> **Records provided**:
----

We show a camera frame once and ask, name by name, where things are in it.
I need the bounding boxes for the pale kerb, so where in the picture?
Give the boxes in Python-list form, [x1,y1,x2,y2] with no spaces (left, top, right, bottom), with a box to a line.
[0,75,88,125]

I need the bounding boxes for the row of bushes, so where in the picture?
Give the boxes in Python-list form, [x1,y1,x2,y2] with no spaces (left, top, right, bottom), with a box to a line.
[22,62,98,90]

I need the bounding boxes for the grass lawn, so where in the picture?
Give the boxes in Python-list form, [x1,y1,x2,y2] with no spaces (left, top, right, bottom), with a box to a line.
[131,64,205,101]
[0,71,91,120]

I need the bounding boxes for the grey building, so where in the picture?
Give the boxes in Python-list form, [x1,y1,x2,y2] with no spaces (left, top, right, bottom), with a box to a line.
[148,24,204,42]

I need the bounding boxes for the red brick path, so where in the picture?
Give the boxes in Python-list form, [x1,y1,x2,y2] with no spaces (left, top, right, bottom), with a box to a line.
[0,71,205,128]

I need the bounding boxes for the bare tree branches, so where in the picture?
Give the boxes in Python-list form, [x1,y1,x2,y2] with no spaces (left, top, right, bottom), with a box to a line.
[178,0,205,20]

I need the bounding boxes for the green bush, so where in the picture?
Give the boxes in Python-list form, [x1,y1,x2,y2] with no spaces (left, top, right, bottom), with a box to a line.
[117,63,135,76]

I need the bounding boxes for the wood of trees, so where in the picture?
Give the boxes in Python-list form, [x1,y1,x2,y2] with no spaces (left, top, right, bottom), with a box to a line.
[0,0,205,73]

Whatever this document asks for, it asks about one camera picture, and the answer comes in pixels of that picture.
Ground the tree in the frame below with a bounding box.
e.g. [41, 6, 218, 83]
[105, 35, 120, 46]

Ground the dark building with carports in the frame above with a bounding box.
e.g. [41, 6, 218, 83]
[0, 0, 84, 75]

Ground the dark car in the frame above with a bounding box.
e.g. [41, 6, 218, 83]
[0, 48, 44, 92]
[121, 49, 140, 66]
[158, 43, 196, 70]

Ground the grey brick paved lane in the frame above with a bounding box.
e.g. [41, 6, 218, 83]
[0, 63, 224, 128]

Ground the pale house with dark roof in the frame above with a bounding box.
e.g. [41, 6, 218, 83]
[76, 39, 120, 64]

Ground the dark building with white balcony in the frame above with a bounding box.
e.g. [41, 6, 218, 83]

----

> **Activity**: Set down nothing but the lines from the one containing "Ground the dark car" through the final line above, exactly as written.

> **Solution to this task**:
Ground the dark car in the frame above with a bounding box.
e.g. [41, 6, 218, 83]
[0, 48, 44, 92]
[121, 49, 140, 66]
[158, 43, 196, 70]

Ground the grey brick paved lane in the frame above with a bounding box.
e.g. [41, 6, 218, 83]
[0, 63, 224, 128]

Ground the pale house with dark roof in the frame above with a bounding box.
e.g. [41, 6, 218, 83]
[76, 39, 120, 64]

Ground the dark building with white balcony in the frame above with a bounding box.
e.g. [41, 6, 218, 83]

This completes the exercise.